I. Seaborn
Seaborn is built on top of the matplotlib library. It has many built-in functions using which beautiful plots can be created with simple lines of code. It provides a variety of advanced visual plots and simple syntax, such as box plots, violin plots, distance plots, joint plots, pairwise plots, heat maps, etc.
mounting
ip install seaborn
Key Features:
- can be used to determine the relationship between two variables.
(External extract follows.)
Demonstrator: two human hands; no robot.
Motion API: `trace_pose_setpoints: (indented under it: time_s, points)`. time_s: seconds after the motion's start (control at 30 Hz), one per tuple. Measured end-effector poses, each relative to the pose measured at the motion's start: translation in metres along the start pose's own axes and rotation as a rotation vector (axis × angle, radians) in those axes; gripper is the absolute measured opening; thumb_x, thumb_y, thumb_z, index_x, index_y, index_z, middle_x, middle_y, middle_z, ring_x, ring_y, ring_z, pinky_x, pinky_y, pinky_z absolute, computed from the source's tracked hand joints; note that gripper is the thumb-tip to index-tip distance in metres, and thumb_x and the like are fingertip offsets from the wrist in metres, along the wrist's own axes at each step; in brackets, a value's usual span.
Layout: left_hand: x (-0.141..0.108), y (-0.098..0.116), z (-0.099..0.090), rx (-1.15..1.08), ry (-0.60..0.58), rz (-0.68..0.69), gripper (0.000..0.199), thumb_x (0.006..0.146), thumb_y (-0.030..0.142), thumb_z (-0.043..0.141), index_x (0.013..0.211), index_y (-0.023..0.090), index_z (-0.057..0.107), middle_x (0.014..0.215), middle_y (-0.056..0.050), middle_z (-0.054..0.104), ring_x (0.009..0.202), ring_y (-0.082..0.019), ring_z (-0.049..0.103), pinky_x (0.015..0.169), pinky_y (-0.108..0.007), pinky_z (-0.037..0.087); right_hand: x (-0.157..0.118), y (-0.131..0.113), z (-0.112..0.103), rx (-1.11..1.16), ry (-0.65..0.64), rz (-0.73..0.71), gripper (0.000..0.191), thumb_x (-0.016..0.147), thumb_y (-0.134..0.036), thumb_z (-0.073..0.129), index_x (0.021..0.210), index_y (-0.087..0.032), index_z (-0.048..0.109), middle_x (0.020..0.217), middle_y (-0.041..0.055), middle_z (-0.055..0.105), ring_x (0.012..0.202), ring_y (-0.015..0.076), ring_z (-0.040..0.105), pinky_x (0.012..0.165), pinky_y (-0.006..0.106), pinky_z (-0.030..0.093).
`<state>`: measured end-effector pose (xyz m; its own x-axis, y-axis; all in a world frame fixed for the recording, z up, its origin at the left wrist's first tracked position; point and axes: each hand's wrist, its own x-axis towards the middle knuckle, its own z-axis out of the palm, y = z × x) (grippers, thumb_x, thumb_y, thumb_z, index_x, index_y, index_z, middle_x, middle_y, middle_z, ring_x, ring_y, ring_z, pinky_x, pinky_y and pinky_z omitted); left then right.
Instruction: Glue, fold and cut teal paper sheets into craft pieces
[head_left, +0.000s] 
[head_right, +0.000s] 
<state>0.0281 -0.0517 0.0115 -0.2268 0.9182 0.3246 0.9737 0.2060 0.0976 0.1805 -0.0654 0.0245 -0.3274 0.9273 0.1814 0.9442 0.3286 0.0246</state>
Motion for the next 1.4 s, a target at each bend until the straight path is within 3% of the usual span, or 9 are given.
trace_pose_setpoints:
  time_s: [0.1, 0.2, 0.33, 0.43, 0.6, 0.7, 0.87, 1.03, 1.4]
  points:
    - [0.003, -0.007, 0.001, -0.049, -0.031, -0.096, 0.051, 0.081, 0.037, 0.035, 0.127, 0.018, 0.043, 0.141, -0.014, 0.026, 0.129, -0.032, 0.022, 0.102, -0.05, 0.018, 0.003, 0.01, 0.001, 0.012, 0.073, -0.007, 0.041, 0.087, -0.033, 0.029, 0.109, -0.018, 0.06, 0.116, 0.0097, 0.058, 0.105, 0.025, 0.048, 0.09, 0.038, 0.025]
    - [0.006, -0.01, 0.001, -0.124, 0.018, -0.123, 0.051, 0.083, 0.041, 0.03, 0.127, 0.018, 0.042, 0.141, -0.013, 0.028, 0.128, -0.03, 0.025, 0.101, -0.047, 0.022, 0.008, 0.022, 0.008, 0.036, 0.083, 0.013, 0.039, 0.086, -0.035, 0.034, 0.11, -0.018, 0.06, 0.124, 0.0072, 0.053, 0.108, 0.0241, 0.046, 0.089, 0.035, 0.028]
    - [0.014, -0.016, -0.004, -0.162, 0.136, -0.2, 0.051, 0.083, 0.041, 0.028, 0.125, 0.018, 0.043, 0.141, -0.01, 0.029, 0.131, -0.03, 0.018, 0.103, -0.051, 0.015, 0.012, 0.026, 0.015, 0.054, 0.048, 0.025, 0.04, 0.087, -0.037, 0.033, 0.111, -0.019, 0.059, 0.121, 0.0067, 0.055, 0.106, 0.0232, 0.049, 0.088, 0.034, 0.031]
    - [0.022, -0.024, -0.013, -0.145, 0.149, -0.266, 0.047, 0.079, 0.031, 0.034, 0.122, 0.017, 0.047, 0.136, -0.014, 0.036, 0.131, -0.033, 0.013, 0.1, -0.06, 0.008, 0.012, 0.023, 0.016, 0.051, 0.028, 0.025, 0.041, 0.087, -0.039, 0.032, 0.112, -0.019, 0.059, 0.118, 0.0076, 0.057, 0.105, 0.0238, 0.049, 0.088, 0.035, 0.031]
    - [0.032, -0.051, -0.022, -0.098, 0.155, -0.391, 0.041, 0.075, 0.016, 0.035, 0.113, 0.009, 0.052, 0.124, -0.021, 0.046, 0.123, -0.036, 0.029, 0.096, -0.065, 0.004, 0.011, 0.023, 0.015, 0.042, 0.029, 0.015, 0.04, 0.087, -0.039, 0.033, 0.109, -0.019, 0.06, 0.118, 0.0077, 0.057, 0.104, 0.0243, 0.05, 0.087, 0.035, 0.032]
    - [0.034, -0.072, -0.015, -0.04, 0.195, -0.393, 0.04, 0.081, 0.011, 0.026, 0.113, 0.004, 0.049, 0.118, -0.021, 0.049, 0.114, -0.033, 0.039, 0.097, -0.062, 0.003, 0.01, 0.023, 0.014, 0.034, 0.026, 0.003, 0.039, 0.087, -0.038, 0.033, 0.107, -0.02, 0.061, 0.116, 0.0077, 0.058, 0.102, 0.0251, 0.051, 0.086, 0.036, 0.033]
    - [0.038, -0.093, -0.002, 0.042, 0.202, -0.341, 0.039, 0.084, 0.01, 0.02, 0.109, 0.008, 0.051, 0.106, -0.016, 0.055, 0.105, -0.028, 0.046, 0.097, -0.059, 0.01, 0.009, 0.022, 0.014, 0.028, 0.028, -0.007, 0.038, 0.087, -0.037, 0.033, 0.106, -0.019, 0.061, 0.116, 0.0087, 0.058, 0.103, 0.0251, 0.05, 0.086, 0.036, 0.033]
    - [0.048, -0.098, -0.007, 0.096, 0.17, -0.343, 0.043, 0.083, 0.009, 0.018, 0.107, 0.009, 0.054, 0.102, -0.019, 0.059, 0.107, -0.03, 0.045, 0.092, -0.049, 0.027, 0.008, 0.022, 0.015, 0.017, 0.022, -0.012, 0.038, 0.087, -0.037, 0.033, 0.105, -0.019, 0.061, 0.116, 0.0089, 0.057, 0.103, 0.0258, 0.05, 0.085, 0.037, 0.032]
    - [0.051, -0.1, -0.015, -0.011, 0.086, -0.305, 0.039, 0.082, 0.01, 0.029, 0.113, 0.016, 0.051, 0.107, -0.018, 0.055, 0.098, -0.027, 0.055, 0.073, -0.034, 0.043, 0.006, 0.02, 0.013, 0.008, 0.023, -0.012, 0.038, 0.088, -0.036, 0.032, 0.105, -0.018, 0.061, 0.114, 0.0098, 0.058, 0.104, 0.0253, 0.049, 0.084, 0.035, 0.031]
- Distinctions are made when analyzing univariate or bivariate distributions.
- Plot a linear regression model for the dependent variable.
- Provides multi-grid plotting
Draw beautiful shapes with just a few lines of simple code
official document
/
II. Plotly
Plotly is an advanced Python analytics library that helps build interactive dashboards. Graphs built with Plotly are interactive, which means you can easily find the value of any particular point or session of the graph.Plotly makes it very easy to generate dashboards and deploy them on the server. It supports the Python, R, and Julia programming languages.
Plotly code for making simple scatterplots:
official document
/
III. Geoplotlib
Geoplotlib is a Python toolkit for visualizing geographic data and making maps. You can create a variety of maps using this library. Some sample maps you can create with it include heat maps, point density maps, geographic maps, and more.
mounting
pip install geoplotlib
github documentation
/andrea-cuttone/geoplotlib/wiki/User-Guide
IV. Gleam
Gleam is inspired by R's Shiny package. It allows you to turn graphics into great web applications using only Python code. This is helpful for people who don't know HTML and CSS. It is not really a visualization library, but works with any visualization library.
github documentation
/dgrtwo/gleam
V. ggplot
ggplot works differently than matplotlib. It allows you to add multiple components as layers to create a complete graph or plot at the end. For example, at the beginning you can add an axis, then add points and other components such as trend lines.
%matplotlib inline from ggplot import * ggplot(diamonds, aes(x='price', fill='clarity')) + geom_histogram()
github documentation
/tidyverse/ggplot2
VI. Bokeh
The Bokeh library was created by Continuum Analytics to generate visualizations that are friendly to web interfaces and browsers.The visualizations that Bokeh generates are inherently interactive, allowing you to convey more information.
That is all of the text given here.